Diverse studies suggest that antifungal compounds’ production by bacteria antagonists induce the defense mechanisms and biologically control fruit diseases. Metabolites synthesized by B. subtilis trigger the mechanisms of ISR by producing iturin and fengycin [35]. Other species of Bacillus, such as B. cereus strain AR156, reduced the development of Rhizopus stolonifer and C. acutatum in harvested peach fruit and loquat, respectively [27,31]. Likewise, B. atrophaeus TE7, XW2, and JZB120050 strains effectively controlled Cladosporium cladosporioides, C. gloeosporioides, and Botrytis cinerea respectively [7,36,37]. Recently, it was reported that iturin A could delay the deterioration and improve the quality of cherry-tomato fruit by inhibiting the growth of Rhizopus stolonifer and inducing disease resistance [38]. The genes srfAA, bmyB, and ituC are coded into the chromosome of B. atrophaeus B5, suggesting that this strain produces surfactin, bacillomycin, and iturin [8]. It is plausible that these metabolites could trigger the mechanisms of ISR in avocado fruit during postharvest; however, further investigations are required to describe the mechanisms underlying the priming of defense responses mediated by B. atrophaeus B5.
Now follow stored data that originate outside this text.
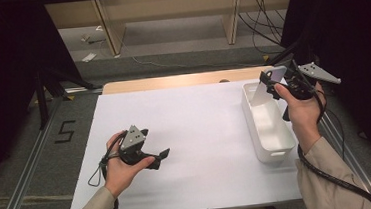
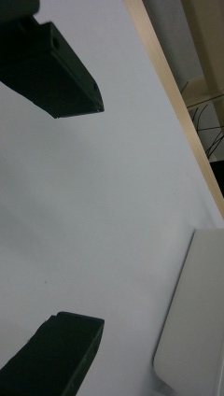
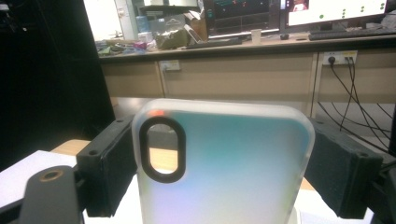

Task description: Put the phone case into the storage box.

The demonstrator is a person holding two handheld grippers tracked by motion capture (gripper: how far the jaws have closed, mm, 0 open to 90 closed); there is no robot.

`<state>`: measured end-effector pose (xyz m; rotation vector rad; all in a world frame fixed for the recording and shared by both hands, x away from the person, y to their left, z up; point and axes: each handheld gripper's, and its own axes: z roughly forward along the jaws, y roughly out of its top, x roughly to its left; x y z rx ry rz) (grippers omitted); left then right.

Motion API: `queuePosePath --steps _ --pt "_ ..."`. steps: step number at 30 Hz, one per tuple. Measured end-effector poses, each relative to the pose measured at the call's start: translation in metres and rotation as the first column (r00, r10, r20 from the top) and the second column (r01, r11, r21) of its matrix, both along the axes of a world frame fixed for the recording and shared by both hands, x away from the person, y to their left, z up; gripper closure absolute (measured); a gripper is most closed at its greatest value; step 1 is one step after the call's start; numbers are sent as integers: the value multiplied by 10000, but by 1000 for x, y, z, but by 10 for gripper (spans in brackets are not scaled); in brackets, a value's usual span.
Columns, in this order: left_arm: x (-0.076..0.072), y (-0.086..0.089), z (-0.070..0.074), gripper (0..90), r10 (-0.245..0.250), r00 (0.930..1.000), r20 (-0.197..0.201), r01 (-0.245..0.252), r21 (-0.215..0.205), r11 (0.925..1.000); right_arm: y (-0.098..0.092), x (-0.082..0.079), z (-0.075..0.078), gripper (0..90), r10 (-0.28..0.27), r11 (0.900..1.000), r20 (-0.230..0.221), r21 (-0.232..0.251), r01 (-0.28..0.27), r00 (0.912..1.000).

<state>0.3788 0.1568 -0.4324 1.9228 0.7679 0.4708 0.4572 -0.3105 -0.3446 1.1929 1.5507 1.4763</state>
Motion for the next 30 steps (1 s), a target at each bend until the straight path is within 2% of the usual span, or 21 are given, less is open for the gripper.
queuePosePath --steps 19,30 --pt "0 0 -1 0 -1 10000 6 1 20 10000 -1 2 -3 179 -159 9993 19 -340 159 9999" --pt "-1 3 -2 0 236 9996 172 -235 -62 9997 0 4 -1 179 -217 9983 90 -532 221 9997"
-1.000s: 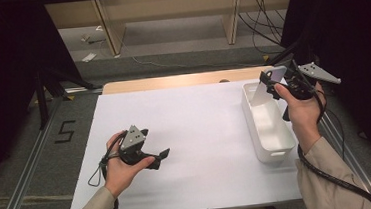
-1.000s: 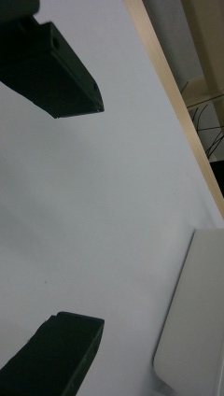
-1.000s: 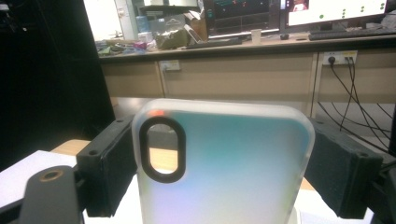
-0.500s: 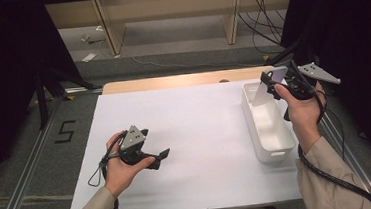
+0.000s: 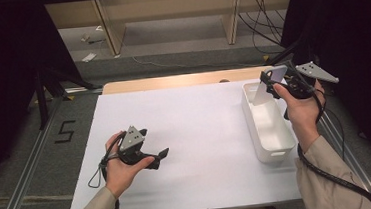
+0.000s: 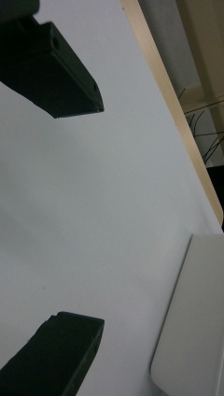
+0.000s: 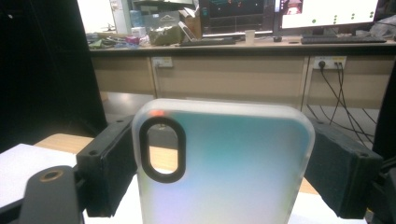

The CFS obtained from B. atrophaeus B5 culture can be used to prevent anthracnose in harvested fruit. Fruit quality after treatments determines if antagonistic bacteria have the potential for application. No matter how effective the antifungal ability is, the quality of the fruits is reduced and the storage period is shortened after CFS application. This study demonstrated that CFS treatment did not affect fruit qualities such as pulp color, weight loss, titratable acidity, pH, and total soluble solids. The firmness was preserved throughout the storage period. According to previous reports, B. atrophaeus TE7 suspension applied in mangoes had better maintenance of firmness, peel color, TSS, and titratable acidity [37]. Firmness is one of the most important physical characteristics to evaluate the progress of fruit softening; for this reason, metabolites contained in CFS induce disease resistance and could contribute to preserving harvested avocado quality.

5. Conclusions

Our results demonstrate that B. atrophaeus B5 synthesizes metabolites that suppress anthracnose caused by C. gloeosporioides in harvested avocado fruit. The mechanism involved in induced disease resistance is associated with priming, in which triggering the immune skill in fruits could successfully prevent postharvest diseases. Furthermore, CFS, per se, can be applied as a preventive treatment to avocado fruit to reduce the severity and incidence of fungal diseases, showing their potential in the safety management of the avocado industry.